Mehrere Gründe für Anstieg bei Corona-Fällen
Die Gründe für die nun früh erfolgte Zunahme der Covid-Fallzahlen sieht Elling einerseits darin begründet, dass die Immunität der Bevölkerung nachgelassen hat - einerseits wegen der geringen Impfrate, aber auch aufgrund der Tatsache, dass der Höhepunkt der letzten Welle (Dezember 2023) nun bereits mehr als sechs Monate zurückliegt. 2023 hingegen gab es auch eine Frühjahrswelle, und die Immunität der Bevölkerung ließ entsprechend später nach. Es habe sich schon sehr viel "Brennstoff" angesammelt, im Sinne dessen, dass Immunität abgebaut wurde, so Elling. Es scheine sich ein "hohes Infektionspotenzial" angesammelt zu haben, sagte er.
Der Experte verwies aber auch auf die neuen Varianten, die gegenüber der im Winter vorherrschenden XBB- und JN.1-Varianten einen Wachstumsvorteil haben. Nach den sogenannten "FLiRT"-Varianten (KP.1.1, KP.2) setzt sich international und auch in Österreich aktuell die JN.1-Tochtervariante KP.3 (und deren Tochtervarianten) durch (sogenannte "FLuQE"-Varianten, die gegenüber "FLiRT" noch einmal einen Wachstumsvorteil aufweisen). Möglicherweise könnte es nun bereits im Spätsommer zu einem hohen Plateau an Infektionen kommen und damit dann keine so hohe Spitze der Winterwelle entstehen wie letzten Dezember, so Elling - dies sei aber hochspekulativ und unsicher.

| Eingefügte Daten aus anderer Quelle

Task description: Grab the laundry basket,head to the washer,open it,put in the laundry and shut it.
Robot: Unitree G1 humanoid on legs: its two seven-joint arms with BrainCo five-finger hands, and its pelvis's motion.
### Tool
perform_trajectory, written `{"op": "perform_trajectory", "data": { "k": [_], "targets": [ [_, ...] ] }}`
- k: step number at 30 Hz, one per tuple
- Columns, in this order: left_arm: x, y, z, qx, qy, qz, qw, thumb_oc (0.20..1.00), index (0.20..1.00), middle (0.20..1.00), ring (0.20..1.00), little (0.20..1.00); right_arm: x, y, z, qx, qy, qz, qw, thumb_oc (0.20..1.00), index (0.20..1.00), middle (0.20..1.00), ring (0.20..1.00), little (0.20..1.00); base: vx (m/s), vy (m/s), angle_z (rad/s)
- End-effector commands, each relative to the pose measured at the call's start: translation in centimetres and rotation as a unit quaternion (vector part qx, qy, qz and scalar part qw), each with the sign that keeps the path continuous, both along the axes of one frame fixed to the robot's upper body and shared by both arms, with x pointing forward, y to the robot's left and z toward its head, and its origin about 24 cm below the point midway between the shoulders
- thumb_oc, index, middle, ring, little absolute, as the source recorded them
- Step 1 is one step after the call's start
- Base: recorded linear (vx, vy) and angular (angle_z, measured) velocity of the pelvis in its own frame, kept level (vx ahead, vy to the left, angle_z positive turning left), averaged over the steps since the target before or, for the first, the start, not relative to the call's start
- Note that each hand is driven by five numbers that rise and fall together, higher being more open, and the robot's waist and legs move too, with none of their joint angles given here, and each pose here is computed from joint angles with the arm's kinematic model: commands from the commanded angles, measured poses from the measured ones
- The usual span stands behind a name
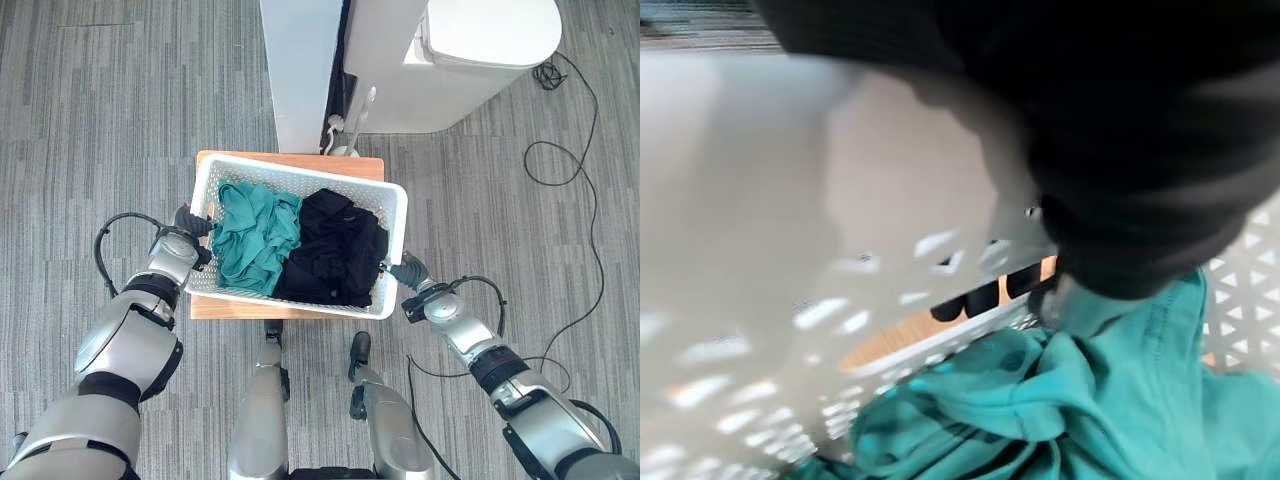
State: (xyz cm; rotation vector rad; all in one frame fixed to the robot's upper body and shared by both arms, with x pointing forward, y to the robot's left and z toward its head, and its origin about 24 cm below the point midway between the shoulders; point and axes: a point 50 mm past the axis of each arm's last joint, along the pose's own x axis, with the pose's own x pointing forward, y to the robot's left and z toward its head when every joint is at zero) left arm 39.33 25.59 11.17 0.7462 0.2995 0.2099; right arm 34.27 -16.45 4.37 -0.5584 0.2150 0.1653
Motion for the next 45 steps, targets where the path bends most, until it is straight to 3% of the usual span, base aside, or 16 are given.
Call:
{"op": "perform_trajectory", "data": {
  "k": [1, 7, 12, 30, 38, 45],
  "targets": [
    [0.5, -3.6, -0.8, -0.016, -0.006, -0.063, 0.998, 0.2, 0.2, 0.2, 0.2, 0.2, -0.4, -0.2, 0.5, 0.029, -0.02, 0.001, 0.999, 0.2, 0.2, 0.2, 0.2, 0.2, 0.0, 0.0, 0.0],
    [-1.6, -4.5, 0.4, -0.047, -0.083, -0.146, 0.985, 0.2, 0.2, 0.2, 0.2, 0.2, -2.1, -2.5, 0.6, 0.041, -0.034, -0.024, 0.998, 0.2, 0.2, 0.2, 0.2, 0.2, 0.01, 0.01, 0.03],
    [-3.8, -3.6, 0.5, -0.06, -0.111, -0.164, 0.978, 0.2, 0.2, 0.2, 0.2, 0.2, -3.5, -3.8, 0.2, 0.067, -0.026, -0.037, 0.997, 0.2, 0.2, 0.2, 0.2, 0.2, 0.02, 0.011, 0.04],
    [-10.9, -1.4, -0.3, -0.098, -0.097, -0.223, 0.965, 0.2, 0.2, 0.2, 0.2, 0.2, -8.6, -10.7, 2.5, 0.076, -0.013, -0.043, 0.996, 0.2, 0.2, 0.2, 0.2, 0.2, 0.04, -0.023, -0.02],
    [-10.0, -2.9, 0.1, -0.096, -0.097, -0.256, 0.957, 0.2, 0.2, 0.2, 0.2, 0.2, -9.3, -11.9, 5.0, 0.089, -0.047, -0.035, 0.994, 0.2, 0.2, 0.2, 0.2, 0.2, 0.0, -0.004, -0.04],
    [-6.9, -6.7, 1.5, -0.099, -0.117, -0.301, 0.941, 0.2, 0.2, 0.2, 0.2, 0.2, -7.8, -10.9, 6.2, 0.113, -0.067, -0.015, 0.991, 0.2, 0.2, 0.2, 0.2, 0.2, -0.07, 0.222, -0.84]
  ]
}}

Impfstoffe gegen Corona-Variante JN.1 ab Juli verfügbar
Der Impfstoff, der vom Gesundheitsministerium bestellt wurde, ist vorerst ausschließlich jener des Herstellers Biontech-Pfizer (Comirnaty Omicron JN.1), der auf die JN.1-Variante abgestimmt ist. Das Ministerium erklärte dazu in seiner neuen Impfempfehlung: "Ab Sommer 2024 werden Variantenimpfstoffe gegen JN.1 verfügbar sein. Die derzeit neu zirkulierende Variante KP.2 ist aus immunologischer Sicht der JN.1-Variante sehr ähnlich und es ist daher davon auszugehen, dass der angepasste Impfstoff eine schützende Antwort für beide Varianten hervorruft." Der Impfplan ist unter https://go.apa.at/ycFLkR5w abrufbar. Am Freitag hatte das Ministerium bekannt gegeben, dass die erste Lieferung der Corona-Impfstoffe für JN.1-Varianten bereits in Österreich angekommen ist (rund 92.000 Dosen). Sie können bereits im Laufe der kommenden Woche von Impfstellen bestellt und verimpft werden.
Die US-amerikanische Behörde FDA hat mittlerweile allerdings an die Hersteller den Rat gegeben, sie sollten - wenn möglich - die Impfstoffe auf den KP.2-Virenstamm anpassen. Ob ein solcher angepasster Impfstoff in Europa oder Österreich erhältlich sein wird, ist aktuell nicht abzuschätzen. Auch wurde bisher neben dem mRNA-Impfstoff von Biontech seitens Österreich kein weiterer bestellt. Offen ist auch, ob es einen Impfstoff des proteinbasierten Vakzins des Herstellers Novavax in Österreich geben wird. Im Gesundheitsministerium verwies man auf APA-Anfrage diesbezüglich darauf, dass diese Fragen auch von der Impfstoff-Zulassung durch die Europäische Arzneimittel Agentur (EMA) abhängen. Die EMA hat erst am Freitag erklärt, dass sie an ihrer Empfehlung vom April, die Impfstoffe auf die JN.1-Variante auszurichten, festhält.